Yap Chin Harn, Coupland Danielle, Au John, Raju Smita
Royal Adelaide Hospital, Port Rd, Adelaide, Australia.
BJR Case Rep. 2022 Feb 2;8(3):20210144. doi: 10.1259/bjrcr.20210144. eCollection 2022 Sep.
Duodenum inversum is a rare congenital anomaly of unknown aetiology characterised by the proximal duodenum travelling posteriorly and superiorly prior to crossing midline. Clinical presentations include epigastric pain, nausea, and abdominal distension. It can be associated with duodenitis, acute pancreatitis, peptic ulcer disease and functional biliary obstruction. In this case report, we discuss a 77-year-old male who presented with hematemesis and epigastric pain secondary to duodenitis, for which he had a CT scan of the abdomen which demonstrated duodenum inversum. Despite the rarity of the condition and its common omission from differential diagnoses, the ability to recognise duodenum inversum is important for radiologists, especially considering its implications in clinical management. If not diagnosed correctly, it may result in unnecessary hospital admissions, dietary restrictions, and perhaps even unnecessary surgery. In this case, the radiological diagnosis of duodenum inversum using CT allowed for conservative medical management and prevented surgical intervention.

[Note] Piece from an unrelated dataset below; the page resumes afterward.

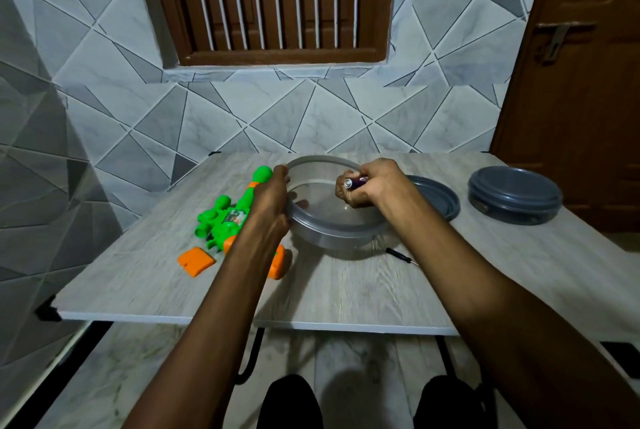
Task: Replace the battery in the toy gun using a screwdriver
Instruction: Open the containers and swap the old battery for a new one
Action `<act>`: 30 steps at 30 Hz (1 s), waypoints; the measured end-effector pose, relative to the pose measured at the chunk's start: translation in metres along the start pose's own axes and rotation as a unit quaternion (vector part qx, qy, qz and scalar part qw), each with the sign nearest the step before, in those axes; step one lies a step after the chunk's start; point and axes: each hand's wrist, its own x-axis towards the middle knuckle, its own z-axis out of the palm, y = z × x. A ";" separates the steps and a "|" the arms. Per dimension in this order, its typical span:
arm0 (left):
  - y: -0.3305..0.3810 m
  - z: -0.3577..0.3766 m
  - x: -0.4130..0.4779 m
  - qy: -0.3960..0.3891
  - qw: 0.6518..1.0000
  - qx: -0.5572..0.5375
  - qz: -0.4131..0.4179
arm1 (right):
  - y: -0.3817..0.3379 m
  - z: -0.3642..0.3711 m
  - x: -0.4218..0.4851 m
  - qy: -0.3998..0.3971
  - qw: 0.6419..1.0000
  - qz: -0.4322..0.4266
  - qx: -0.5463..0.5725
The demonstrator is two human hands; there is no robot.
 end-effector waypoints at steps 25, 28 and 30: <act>-0.004 -0.003 0.006 0.011 1.000 0.007 0.003 | 0.000 -0.004 -0.040 -0.009 0.986 0.054 0.159; -0.004 -0.003 0.005 0.011 1.000 0.010 0.004 | 0.003 -0.002 -0.034 -0.010 0.987 0.058 0.152; -0.005 -0.004 0.005 0.008 1.000 0.010 0.005 | 0.003 0.000 -0.025 -0.016 0.990 0.060 0.126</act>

十二指肠反位是一种病因不明的罕见先天性异常,其特征是十二指肠近端在越过中线之前向后上方走行。临床表现包括上腹部疼痛、恶心和腹胀。它可能与十二指肠炎、急性胰腺炎、消化性溃疡疾病和功能性胆管梗阻有关。在本病例报告中,我们讨论了一名77岁男性,他因十二指肠炎出现呕血和上腹部疼痛,为此他进行了腹部CT扫描,结果显示十二指肠反位。尽管这种情况罕见且在鉴别诊断中常被遗漏,但对于放射科医生来说,识别十二指肠反位的能力很重要,尤其是考虑到其对临床管理的影响。如果未正确诊断,可能会导致不必要的住院、饮食限制,甚至可能进行不必要的手术。在本病例中,使用CT对十二指肠反位进行放射学诊断,从而采取了保守的药物治疗并避免了手术干预。